肥満のある閉塞性睡眠時無呼吸に地中海ダイエットは効果的

e0156318_1503669.jpg個人的には料理知識はほぼゼロなので、地中海ダイエットという言葉は初めて聞いた。
 地中海ダイエットとは、地中海沿岸地域の食生活から考案されたダイエット方法のようである。ここで言及している”ダイエット”というのは食事療法のことを意味するので、日本語のダイエット=減量とは少々ニュアンスが異なるので注意したい。
 食事療法に関する研究としては少々規模が小さく疑問符が残るところだ。

Christopher Papandreou, et al.
Effect of Mediterranean diet versus prudent diet combined with physical activity on OSAS: a randomised trial
Eur Respir J 2012; 39: 1398–1404


背景および方法:
 われわれは、CPAPを受けている閉塞性睡眠時無呼吸の患者において、運動療法に加えて地中海ダイエットを行う群(MD)と従来の健康的なダイエットを行う群(PD)に分けて比較をおこなった(ギリシャ、Crete大学病院)。900人の患者を評価し、40人の肥満患者(BMI30以上)・重度OSAS患者(AHI>15、ESS>10)が適格基準を満たした。夜間ポリソムノグラフィー(Alice 5; Philips Respironics, Best, the Netherlands)を全例施行している。ランダム化ののち、20人の患者が地中海ダイエット、20人が従来のダイエットに6か月間割り付けられた。この間、運動療法も併用するよう推奨された。

地中海ダイエット:
 地中海ダイエットについては、1日6度の非精製シリアル摂取、1週間に5回以上のポテト摂取、1日5回の様々な野菜(うち2回はサラダによる)摂取、1日4回の様々なフレッシュフルーツ摂取、1週間に3回以上のマメ摂取、1週間に3回の魚(最低1回はオイル調理)、1日1回のナッツ摂取、1週間に3回の鶏皮のついていない鶏肉摂取、1週間に3回の赤肉、各週7杯のワイン摂取とした。従来の健康的と考えられたダイエットと比べて、フルーツ、野菜、マメ、非精製シリアル、魚が地中海ダイエット群は多いものである。そのかわりに赤肉が少ない食事となる。

結果:
 REM睡眠期におけるAHIにおいてのみ有意差がみられた(mean±sd 18.4±17.6 events·h−1 in the MD group and by 2.6±23.7 events·h−1 in the PD group 、p<0.05)。
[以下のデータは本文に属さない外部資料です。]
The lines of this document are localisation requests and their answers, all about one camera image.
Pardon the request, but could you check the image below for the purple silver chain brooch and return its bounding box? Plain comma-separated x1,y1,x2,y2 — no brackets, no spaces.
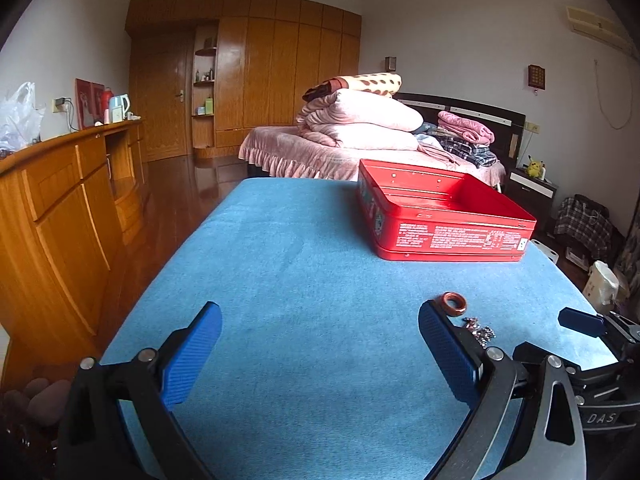
462,318,496,348

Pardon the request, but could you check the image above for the left hand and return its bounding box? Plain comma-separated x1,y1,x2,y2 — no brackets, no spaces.
1,377,72,427

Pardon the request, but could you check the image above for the white appliance on floor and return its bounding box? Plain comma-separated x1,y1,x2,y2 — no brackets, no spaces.
582,260,630,314

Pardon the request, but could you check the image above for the white bathroom scale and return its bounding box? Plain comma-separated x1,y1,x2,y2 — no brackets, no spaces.
530,240,560,264

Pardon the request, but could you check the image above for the plaid bag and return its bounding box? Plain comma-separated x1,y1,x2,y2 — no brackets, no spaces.
552,194,623,263

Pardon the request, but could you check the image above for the blue table cloth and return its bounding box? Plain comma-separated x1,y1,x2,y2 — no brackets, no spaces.
103,178,613,479

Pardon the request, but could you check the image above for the dark bedside table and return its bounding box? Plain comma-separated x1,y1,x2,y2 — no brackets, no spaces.
504,168,558,231

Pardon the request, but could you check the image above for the red metal tin box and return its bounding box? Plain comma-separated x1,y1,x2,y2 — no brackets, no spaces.
358,159,536,262

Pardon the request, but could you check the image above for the yellow pikachu plush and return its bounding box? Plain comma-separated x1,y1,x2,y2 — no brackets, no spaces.
525,156,546,180

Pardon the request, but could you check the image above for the wooden sideboard cabinet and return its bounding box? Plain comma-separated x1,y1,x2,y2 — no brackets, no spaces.
1,120,146,382

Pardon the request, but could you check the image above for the folded clothes pile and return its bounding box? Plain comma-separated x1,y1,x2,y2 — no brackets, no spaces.
412,110,498,168

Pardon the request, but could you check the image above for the bed with pink cover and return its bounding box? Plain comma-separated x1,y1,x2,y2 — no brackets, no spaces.
239,92,526,186

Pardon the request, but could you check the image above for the white electric kettle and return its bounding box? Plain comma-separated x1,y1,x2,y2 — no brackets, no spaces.
108,94,130,124

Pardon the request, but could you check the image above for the folded pink quilt stack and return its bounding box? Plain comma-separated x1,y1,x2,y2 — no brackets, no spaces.
296,89,423,151

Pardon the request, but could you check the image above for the spotted folded blanket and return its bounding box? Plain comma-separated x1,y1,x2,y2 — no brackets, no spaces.
302,73,402,103

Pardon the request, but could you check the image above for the white plastic bag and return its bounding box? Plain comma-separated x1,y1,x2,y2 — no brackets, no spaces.
0,81,46,157

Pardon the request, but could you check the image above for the wooden wardrobe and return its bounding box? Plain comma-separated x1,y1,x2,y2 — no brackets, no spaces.
125,0,362,160

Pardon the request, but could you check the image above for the reddish brown jade ring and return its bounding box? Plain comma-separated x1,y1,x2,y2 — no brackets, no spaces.
439,290,470,318

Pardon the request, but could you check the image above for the dark wall plaque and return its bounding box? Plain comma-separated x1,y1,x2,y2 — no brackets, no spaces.
527,64,546,91

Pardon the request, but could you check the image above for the red picture frame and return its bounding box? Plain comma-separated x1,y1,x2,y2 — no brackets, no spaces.
75,78,113,129

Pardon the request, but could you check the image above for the wall air conditioner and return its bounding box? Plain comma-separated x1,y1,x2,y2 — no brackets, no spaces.
565,6,634,55
また、地中海ダイエット群においてウエスト径(-8.7±3.6 cm vs -5.7±3.8 cm)、ウエスト/身長比(-0.04±0.02 cm・m-1 vs -0.03±0.02 cm・m-1)、ウエスト/ヒップ比(-0.04±0.03 cm・cm-1 vs 0.02±0.02 cm・cm-1)についても従来のダイエット群と比較して減少がみられた(p<0.05)。

結論:
 成人の肥満合併の中等度~重度のOSAS患者において、運動療法に地中海ダイエットを組み合わせることで6ヶ月の期間中にREM睡眠期のAHIを減らす効果がみられた。